# YOUR INSTRUCTIONS:
Set down the data below exactly; pictures stay out.

# DATASET EXTRACT:
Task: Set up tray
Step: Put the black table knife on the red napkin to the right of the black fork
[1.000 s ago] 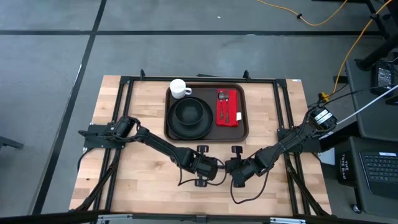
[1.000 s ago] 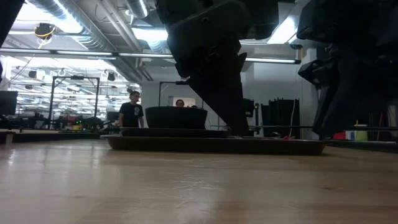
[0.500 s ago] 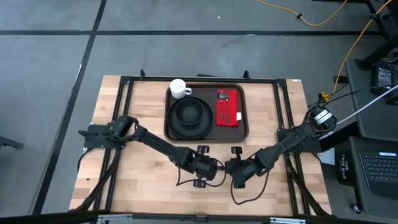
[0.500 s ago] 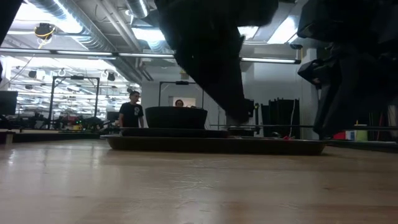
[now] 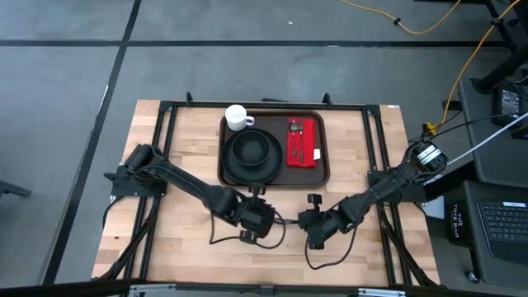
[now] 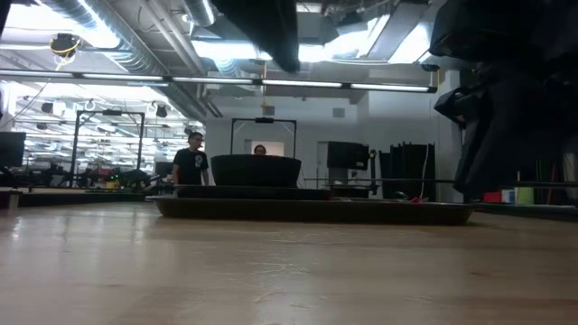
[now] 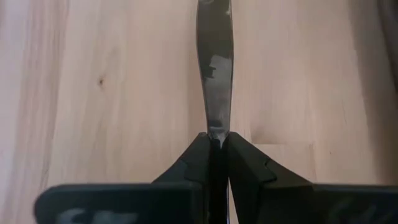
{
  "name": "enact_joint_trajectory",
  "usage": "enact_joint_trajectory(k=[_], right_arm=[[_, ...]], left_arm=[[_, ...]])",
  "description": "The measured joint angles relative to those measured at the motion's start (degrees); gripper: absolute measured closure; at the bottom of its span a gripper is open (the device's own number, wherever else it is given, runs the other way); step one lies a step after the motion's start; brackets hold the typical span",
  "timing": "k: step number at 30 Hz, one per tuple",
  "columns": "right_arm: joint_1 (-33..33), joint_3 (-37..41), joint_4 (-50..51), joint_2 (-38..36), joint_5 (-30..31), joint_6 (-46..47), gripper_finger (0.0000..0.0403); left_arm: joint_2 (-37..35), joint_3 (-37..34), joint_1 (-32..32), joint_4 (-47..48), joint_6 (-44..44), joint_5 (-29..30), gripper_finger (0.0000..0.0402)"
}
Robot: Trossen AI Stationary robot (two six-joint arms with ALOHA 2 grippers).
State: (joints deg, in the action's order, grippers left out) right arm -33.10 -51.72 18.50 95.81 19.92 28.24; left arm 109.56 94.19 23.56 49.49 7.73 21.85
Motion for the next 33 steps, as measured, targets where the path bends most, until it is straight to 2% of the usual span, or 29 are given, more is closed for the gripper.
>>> enact_joint_trajectory(k=[3,6,10,14,19,26,29,33], right_arm=[[0.36,0.00,-0.65,-0.05,1.01,-0.12,0.0361],[0.69,0.00,-1.24,-1.41,1.03,-1.56,0.0361],[0.70,0.00,-1.25,-4.85,2.41,-4.49,0.0361],[0.80,0.66,-1.82,-8.69,4.60,-6.57,0.0361],[1.70,3.79,-8.26,-11.65,5.98,-10.66,0.0361],[7.92,4.35,-8.52,-14.00,6.13,-15.18,0.0361],[11.94,4.38,-8.52,-14.12,6.10,-16.06,0.0361],[15.67,4.37,-10.15,-14.19,5.92,-16.98,0.0361]], left_arm=[[-2.08,-0.51,0.58,0.48,-0.48,0.14,0.0329],[-4.83,-4.42,0.86,-2.09,-0.37,0.55,0.0349],[-10.35,-14.64,0.84,-10.87,1.66,-0.40,0.0367],[-17.23,-26.18,0.66,-23.95,0.87,-1.49,0.0378],[-25.99,-39.19,0.22,-38.15,-2.52,-2.21,0.0382],[-36.38,-52.92,-3.70,-48.89,-7.86,-2.71,0.0382],[-39.28,-57.68,-7.29,-53.25,-12.32,-5.75,0.0383],[-41.69,-63.02,-13.21,-58.13,-15.37,-14.38,0.0391]])
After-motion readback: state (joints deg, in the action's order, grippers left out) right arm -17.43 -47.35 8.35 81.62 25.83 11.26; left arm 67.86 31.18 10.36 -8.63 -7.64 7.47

# RESPONSE BOX:
Task: Set up tray
Step: Put the black table knife on the red napkin to the right of the black fork
[1.000 s ago] 
[1.000 s ago] 
[0.500 s ago] 
[0.500 s ago] 
[now] 
[now] 
[now] 
{
  "name": "enact_joint_trajectory",
  "usage": "enact_joint_trajectory(k=[_], right_arm=[[_, ...]], left_arm=[[_, ...]])",
  "description": "The measured joint angles relative to those measured at the motion's start (degrees); gripper: absolute measured closure; at the bottom of its span a gripper is open (the device's own number, wherever else it is given, runs the other way); step one lies a step after the motion's start; brackets hold the typical span",
  "timing": "k: step number at 30 Hz, one per tuple",
  "columns": "right_arm: joint_1 (-33..33), joint_3 (-37..41), joint_4 (-50..51), joint_2 (-38..36), joint_5 (-30..31), joint_6 (-46..47), gripper_finger (0.0000..0.0403); left_arm: joint_2 (-37..35), joint_3 (-37..34), joint_1 (-32..32), joint_4 (-47..48), joint_6 (-44..44), joint_5 (-29..30), gripper_finger (0.0000..0.0402)"
}
Robot: Trossen AI Stationary robot (two six-joint arms with ALOHA 2 grippers).
State: (joints deg, in the action's order, grippers left out) right arm -33.10 -51.72 18.50 95.81 19.92 28.24; left arm 109.56 94.19 23.56 49.49 7.73 21.85
Motion for the next 33 steps, as measured, targets where the path bends most, until it is straight to 2% of the usual span, or 29 are given, more is closed for the gripper.
>>> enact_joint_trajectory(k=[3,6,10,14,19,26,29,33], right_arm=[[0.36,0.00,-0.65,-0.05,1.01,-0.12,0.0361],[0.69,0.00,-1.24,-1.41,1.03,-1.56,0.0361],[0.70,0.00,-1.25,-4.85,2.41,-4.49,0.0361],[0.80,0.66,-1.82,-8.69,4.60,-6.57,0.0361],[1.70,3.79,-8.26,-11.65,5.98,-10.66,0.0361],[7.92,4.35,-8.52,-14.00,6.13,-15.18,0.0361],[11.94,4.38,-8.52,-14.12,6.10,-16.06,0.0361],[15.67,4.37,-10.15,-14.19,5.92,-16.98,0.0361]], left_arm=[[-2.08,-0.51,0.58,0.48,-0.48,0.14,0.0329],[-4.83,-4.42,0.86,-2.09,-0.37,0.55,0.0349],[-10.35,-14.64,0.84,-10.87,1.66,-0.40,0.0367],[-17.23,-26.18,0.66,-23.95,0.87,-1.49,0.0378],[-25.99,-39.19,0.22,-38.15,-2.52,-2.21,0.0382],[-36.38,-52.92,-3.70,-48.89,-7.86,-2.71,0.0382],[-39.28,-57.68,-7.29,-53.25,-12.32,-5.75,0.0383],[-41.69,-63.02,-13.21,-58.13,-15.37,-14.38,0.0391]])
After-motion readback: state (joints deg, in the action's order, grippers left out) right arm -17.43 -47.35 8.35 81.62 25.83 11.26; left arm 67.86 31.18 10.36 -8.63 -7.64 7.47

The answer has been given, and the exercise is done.